Die Koppelung von Frankensteinfood und Welthungerhilfe übersieht einen bedeutsamen Aspekt. Die Weltbevölkerung, obwohl sie sich seit 1960 verdoppelte, wurde recht und schlecht ernährt, indem nur 7 Prozent mehr Land kuliviert werden musste. Der größte Anteil des Zugewinns (4 Prozent) in der Vor-GM-Ära entfällt auf Getreide (auch Mais und Reis), das 2/3 der Ernährung ausmacht. Bezogen auf die Menge an Nahrungsmitteln beträgt die Zunahme weltweit 270 Prozent, was statistisch 30 Prozent pro Person ausmacht. Das zunehmende Übergewicht der nordamerikanischen Bevölkerung beweist, dass der Überschuss im Westen nicht zwangsläufig zur "gerechten" Verteilung in den unterentwickelten Ländern führt. Entwicklungshelfer fordern ebenfalls, die Almosen auf die Übergangszeit zu beschränken, damit die lokale Entwicklung stimuliert und die Selbstversorgung zügig sichergestellt wird (Spiel mit dem Hunger?).

Der Bevölkerung in den von Bürgerkriegen gebeutelten Ländern Afrikas fehlt es an der politischen Stabilität, Getreide überhaupt anzubauen und zu ernten. Die Not in Südamerika ist ebenfalls politischer Natur. Die Verbreitung genetisch veränderter Organismen (GVO) ist deshalb kein Allheilmittel.

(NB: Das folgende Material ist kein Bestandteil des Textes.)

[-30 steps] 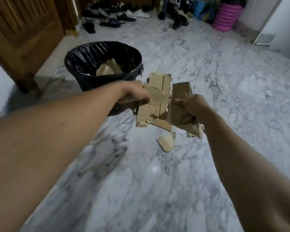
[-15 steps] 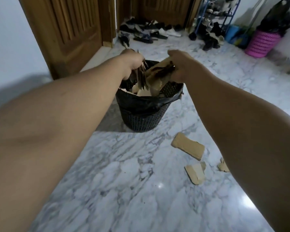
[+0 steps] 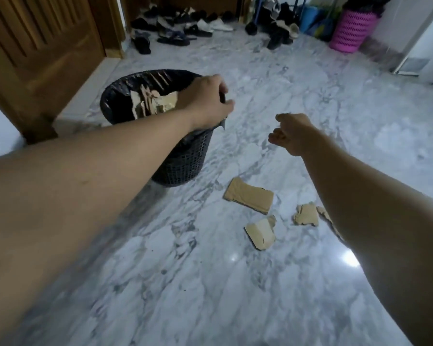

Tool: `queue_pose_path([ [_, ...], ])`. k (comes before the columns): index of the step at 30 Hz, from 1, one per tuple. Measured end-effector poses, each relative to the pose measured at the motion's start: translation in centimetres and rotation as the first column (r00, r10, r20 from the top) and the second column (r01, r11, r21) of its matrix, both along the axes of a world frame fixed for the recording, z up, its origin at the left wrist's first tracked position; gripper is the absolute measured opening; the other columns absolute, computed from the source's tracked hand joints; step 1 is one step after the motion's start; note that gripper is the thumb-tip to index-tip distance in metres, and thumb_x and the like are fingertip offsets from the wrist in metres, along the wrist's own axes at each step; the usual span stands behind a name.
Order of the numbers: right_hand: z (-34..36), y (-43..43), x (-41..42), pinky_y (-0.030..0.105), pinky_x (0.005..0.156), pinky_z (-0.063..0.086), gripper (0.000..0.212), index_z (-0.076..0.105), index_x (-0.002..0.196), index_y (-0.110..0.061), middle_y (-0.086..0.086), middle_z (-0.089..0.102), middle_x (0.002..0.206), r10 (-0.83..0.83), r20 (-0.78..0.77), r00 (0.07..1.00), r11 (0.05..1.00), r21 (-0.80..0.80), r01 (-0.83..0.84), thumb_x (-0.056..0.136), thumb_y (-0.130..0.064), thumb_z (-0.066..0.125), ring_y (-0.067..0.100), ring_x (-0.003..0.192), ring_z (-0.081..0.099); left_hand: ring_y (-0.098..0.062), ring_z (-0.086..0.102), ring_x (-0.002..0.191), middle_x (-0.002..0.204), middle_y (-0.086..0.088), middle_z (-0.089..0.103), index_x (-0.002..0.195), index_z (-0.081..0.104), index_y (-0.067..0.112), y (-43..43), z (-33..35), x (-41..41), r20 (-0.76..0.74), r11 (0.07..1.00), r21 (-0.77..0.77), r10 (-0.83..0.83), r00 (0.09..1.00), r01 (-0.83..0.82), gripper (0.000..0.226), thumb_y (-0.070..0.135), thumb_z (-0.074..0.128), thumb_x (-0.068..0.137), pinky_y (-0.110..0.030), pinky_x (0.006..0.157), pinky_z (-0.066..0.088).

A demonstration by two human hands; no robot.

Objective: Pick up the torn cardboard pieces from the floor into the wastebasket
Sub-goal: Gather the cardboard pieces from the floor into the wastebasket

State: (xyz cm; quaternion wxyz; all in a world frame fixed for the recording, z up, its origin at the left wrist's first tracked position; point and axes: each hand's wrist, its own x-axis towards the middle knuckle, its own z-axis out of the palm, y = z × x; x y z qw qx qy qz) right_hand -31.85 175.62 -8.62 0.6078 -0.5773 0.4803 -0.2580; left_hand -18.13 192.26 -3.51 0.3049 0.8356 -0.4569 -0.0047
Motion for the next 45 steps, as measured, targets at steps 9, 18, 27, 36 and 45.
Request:
queue_pose_path([
  [9, -16.5, 0.7, -17.3, 0.043, 0.088, 0.058, 0.017, 0.054, 0.078, -0.016, 0.011, 0.058, 0.092, -0.005, -0.522, 0.853, 0.999, -0.040, -0.019, 0.095, -0.019, 0.056, 0.025, 0.086, 0.058, -0.031, 0.055, 0.110, 0.120, -0.011, 0.055, 0.112, 0.060, 0.017, -2.8, -19.2, -16.8, -0.330, 0.788, 0.543, -0.114, 0.937, 0.288, 0.036, 0.045, 0.059, 0.090, -0.037, 0.078, 0.045],
  [18, -20.9, -0.9, -26.7, 0.046, 0.099, 0.045, 0.044, 0.050, 0.137, -0.006, 0.021, 0.046, 0.141, -0.167, -0.769, 0.617, 0.959, -0.273, -0.080, 0.099, -0.027, 0.052, 0.038, 0.134, 0.040, -0.033, 0.037, 0.122, 0.133, -0.010, 0.042, 0.126, 0.048, 0.019, -3.4, -25.5, -20.1, -0.157, 0.735, 0.654, -0.097, 0.983, 0.177, 0.060, 0.047, 0.075, 0.080, -0.044, 0.093, 0.045],
  [27, -20.9, -8.0, -27.7, 0.050, 0.116, 0.027, 0.062, 0.030, 0.155, -0.019, 0.011, 0.015, 0.164, -0.162, -0.762, 0.627, 0.964, -0.258, -0.064, 0.101, -0.045, 0.046, 0.040, 0.147, 0.022, -0.031, 0.051, 0.116, 0.127, -0.011, 0.054, 0.119, 0.047, 0.017, -6.9, -24.7, -19.9, -0.202, 0.670, 0.688, -0.195, 0.960, 0.281, 0.066, 0.053, 0.078, 0.073, -0.039, 0.089, 0.043],
  [36, -20.9, -10.4, -25.0, 0.044, 0.107, 0.034, 0.094, 0.033, 0.141, -0.015, 0.014, 0.039, 0.142, -0.172, -0.839, 0.516, 0.984, -0.125, 0.123, 0.071, -0.058, 0.079, 0.037, 0.134, 0.039, -0.033, 0.026, 0.133, 0.151, -0.008, 0.020, 0.144, 0.032, 0.014, -11.6, -24.4, -11.9, -0.116, 0.698, 0.709, -0.033, 0.993, 0.106, 0.105, 0.078, 0.065, 0.067, -0.044, 0.107, 0.028],
  [45, -21.0, -10.5, -25.3, 0.052, 0.100, 0.046, 0.105, 0.030, 0.131, -0.020, 0.009, 0.044, 0.133, -0.263, -0.660, 0.703, 0.963, -0.129, 0.238, 0.051, -0.041, 0.096, 0.029, 0.122, 0.048, -0.040, 0.027, 0.131, 0.146, -0.012, 0.024, 0.149, 0.019, 0.020, -10.7, -24.6, -10.0, -0.096, 0.620, 0.783, 0.064, 0.993, 0.036, 0.138, 0.075, 0.083, 0.040, -0.051, 0.102, 0.040],
])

In Wirklichkeit geht es um die Biotech-Unternehmen und um deren Gewinnoptimierung. "Der jährliche Markt für GM Food liegt bei 9-11 Milliarden US Dollar", steht auf der Webseite der in Basel heimischen Firma Syngenta, dem nach eigenen Angaben drittgrößten weltweit operierenden Anbieter. Die Innovationen für die nächsten Jahre (die Produkte von Morgen) müssten stagnieren, gelänge es nicht, die politischen Widerstände abzubauen.

Trotz des Hungers in der Welt sind die Unternehmen überaus erfolgreich. DuPont, der Eigner von Monsanto, berichtet für "Agriculture & Nutrition" im 2.Quartal dieses Jahres einen Umsatz von 1,9 Milliarden US Dollar. Die zum Vorjahr deutliche Steigerung um 21 Prozent zeigt, dass DuPont trotz der weltweiten Rezession gut verdient. Weil die Pflanzen nicht umsonst sind, geht es nicht um Almosen. Vielmehr profitieren die Unternehmen in guten wie in schlechten Zeiten. Ihre Einnahmen kommen entweder aus der Wirtschaftshilfe, die den notleidenden Ländern zufließt, oder vom direkten Verkauf ihrer Produkte. Mit dem Aussterben natürlicher Pflanzen und den Patenten auf ihre eigenen Erzeugnisse werden die Hersteller den Markt dirigieren. Insofern blicken die afrikanischen Bischöfe zu Recht sorgenvoll in die Zukunft.

Niccolo Machiavelli empfahl seinem Fürsten, zu kooperieren, wenn darin Erfolg liegt. Die Koinzidenz von Ereignissen in den USA könnte ein nicht ganz so offensichtlicher Grund für den Sinneswandel in der römischen Kurie sein. In mehreren Bundesstaaten sind Tausende von sexuellen Übergriffen katholischer Priester an Kindern und Jugendlichen anhängig. Sollte die Staatsanwaltschaft die Anklagen durch Vergleiche abwiegeln, könnte der Konkurs vieler Diözesen vermieden werden. Georges W. Bush hingegen ist daran gelegen, den Bauern und der biotechnischen Industrie unter die Arme zu greifen, die Wirtschaft wieder auf Trab zu bringen und die Vormachtstellung der USA weiter auszubauen.

Georges Bush handelt ganz im Sinne von Niccolo Machiavelli.

So hat er stets große Dinge geplant und ausgeführt, die seine Untertanen ständig mit Spannung und Bewunderung erfüllten und auf den Ausgang neugierig machten.

Machiavelli (1469-1527) schwärmte allerdings von Ferdinand von Aragon, der seine Herrschaft mit der Befreiung Granadas von den "heidnischen Moslems" begründete.